%%

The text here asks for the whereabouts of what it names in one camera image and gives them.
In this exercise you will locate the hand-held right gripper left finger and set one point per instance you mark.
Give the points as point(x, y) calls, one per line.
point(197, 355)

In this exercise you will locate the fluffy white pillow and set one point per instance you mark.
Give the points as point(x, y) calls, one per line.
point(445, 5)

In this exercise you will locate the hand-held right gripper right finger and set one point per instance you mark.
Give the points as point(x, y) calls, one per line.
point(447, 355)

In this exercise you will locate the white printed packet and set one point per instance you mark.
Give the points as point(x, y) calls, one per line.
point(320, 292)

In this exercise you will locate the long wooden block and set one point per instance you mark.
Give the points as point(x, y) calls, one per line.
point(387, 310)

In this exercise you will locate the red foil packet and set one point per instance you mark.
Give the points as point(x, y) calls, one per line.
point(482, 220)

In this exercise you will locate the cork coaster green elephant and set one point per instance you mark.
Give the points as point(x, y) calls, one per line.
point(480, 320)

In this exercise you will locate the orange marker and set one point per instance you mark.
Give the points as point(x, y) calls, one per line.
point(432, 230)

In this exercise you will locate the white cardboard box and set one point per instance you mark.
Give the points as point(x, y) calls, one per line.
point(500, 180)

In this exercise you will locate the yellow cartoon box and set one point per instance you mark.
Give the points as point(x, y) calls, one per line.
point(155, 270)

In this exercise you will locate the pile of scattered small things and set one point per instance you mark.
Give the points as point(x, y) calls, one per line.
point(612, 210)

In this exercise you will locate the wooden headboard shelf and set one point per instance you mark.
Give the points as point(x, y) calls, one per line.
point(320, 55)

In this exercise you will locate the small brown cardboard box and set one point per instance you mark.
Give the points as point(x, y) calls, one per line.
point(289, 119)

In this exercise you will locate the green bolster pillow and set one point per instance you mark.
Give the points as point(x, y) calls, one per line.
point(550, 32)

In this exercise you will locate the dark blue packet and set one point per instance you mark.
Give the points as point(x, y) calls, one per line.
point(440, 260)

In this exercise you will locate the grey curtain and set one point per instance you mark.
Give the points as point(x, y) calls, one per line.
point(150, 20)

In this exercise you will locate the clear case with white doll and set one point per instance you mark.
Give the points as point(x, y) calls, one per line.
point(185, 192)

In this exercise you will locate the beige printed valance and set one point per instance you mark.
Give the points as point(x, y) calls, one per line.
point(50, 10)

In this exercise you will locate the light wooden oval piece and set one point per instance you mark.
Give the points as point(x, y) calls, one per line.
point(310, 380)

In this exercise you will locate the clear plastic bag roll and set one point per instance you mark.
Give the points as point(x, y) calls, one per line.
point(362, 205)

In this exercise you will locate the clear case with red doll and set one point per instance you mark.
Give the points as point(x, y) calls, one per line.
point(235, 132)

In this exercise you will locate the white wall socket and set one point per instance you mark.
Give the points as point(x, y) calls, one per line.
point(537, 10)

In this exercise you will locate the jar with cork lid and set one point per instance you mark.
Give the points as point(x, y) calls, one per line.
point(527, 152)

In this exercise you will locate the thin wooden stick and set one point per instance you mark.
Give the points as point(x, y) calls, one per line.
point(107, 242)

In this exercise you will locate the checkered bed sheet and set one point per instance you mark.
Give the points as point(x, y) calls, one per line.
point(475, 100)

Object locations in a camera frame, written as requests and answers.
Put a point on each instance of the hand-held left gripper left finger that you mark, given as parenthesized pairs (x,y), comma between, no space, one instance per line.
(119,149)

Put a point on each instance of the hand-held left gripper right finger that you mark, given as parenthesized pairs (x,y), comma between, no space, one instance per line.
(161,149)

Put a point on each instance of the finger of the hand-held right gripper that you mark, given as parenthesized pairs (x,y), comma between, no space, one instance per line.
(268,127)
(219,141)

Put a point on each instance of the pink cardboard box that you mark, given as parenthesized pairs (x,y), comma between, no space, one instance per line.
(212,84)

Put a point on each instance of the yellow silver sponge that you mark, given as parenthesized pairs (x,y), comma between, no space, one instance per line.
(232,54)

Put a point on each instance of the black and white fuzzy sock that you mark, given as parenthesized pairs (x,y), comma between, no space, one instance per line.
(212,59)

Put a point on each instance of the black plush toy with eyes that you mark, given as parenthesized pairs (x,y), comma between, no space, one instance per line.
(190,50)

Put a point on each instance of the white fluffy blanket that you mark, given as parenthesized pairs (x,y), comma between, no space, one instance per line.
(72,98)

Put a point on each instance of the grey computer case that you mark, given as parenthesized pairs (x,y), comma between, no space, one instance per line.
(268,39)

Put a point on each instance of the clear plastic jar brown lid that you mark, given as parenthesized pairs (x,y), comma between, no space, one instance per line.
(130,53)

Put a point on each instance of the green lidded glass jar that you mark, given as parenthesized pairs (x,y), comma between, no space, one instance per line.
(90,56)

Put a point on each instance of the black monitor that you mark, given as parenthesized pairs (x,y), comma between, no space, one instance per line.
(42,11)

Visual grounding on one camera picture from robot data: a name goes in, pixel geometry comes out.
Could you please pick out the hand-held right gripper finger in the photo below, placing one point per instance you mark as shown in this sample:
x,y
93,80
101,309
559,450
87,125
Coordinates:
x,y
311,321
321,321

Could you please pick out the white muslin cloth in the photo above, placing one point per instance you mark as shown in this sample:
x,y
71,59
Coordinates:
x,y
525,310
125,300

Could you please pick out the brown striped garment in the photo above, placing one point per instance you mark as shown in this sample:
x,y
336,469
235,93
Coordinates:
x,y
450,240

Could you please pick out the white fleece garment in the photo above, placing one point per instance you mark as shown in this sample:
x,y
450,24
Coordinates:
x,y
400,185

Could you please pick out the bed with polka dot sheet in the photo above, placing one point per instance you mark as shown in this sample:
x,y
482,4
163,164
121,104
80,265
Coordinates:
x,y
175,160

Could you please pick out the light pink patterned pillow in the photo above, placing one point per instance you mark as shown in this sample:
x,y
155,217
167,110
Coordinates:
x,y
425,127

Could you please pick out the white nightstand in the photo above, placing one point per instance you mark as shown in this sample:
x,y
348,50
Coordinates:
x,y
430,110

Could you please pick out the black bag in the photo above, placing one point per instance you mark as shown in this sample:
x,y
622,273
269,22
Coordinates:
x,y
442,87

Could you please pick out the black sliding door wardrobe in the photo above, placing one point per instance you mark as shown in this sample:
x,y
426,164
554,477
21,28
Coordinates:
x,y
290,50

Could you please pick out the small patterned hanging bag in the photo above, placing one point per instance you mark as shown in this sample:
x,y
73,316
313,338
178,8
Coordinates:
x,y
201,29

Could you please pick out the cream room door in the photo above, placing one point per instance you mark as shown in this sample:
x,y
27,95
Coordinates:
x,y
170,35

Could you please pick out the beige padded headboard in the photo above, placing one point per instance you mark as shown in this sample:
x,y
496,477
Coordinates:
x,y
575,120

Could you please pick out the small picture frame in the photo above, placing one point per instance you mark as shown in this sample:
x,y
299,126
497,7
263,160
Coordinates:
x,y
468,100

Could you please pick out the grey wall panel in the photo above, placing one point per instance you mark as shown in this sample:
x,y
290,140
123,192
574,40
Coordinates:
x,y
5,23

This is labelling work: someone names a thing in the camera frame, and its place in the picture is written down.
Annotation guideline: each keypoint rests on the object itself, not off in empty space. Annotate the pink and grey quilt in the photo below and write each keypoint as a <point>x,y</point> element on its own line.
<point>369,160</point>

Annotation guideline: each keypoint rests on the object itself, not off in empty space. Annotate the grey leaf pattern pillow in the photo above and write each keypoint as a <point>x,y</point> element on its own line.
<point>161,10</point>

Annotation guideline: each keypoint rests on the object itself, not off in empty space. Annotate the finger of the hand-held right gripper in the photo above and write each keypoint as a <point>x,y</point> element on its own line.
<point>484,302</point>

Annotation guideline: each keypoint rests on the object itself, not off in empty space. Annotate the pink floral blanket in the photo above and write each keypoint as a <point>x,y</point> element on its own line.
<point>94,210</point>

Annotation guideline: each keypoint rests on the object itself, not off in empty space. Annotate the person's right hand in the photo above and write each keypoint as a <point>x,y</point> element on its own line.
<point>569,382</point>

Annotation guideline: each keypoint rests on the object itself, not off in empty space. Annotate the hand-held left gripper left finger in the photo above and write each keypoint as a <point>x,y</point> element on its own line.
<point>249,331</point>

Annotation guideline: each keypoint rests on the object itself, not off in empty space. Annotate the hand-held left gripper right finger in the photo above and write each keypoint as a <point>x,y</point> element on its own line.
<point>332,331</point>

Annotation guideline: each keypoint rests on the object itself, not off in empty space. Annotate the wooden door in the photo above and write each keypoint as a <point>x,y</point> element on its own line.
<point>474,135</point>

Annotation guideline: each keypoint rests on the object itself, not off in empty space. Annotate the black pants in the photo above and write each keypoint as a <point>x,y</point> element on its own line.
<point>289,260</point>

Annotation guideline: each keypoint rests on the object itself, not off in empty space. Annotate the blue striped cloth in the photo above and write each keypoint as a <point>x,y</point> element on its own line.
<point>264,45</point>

%%

ASSIGNMENT - The lines above, starting at the one with "<point>249,331</point>" and ending at the one with "<point>474,135</point>", are the only ones to return, exactly as written.

TASK SOLUTION -
<point>249,331</point>

Annotation guideline: each keypoint rests on the object itself, not off in empty space. Annotate the hand-held left gripper right finger in the photo above and write each keypoint as a <point>x,y</point> element on its own line.
<point>332,331</point>

Annotation guideline: each keypoint rests on the object itself, not off in empty space. Annotate the wooden door in the photo above and write each keypoint as a <point>x,y</point> element on its own line.
<point>474,135</point>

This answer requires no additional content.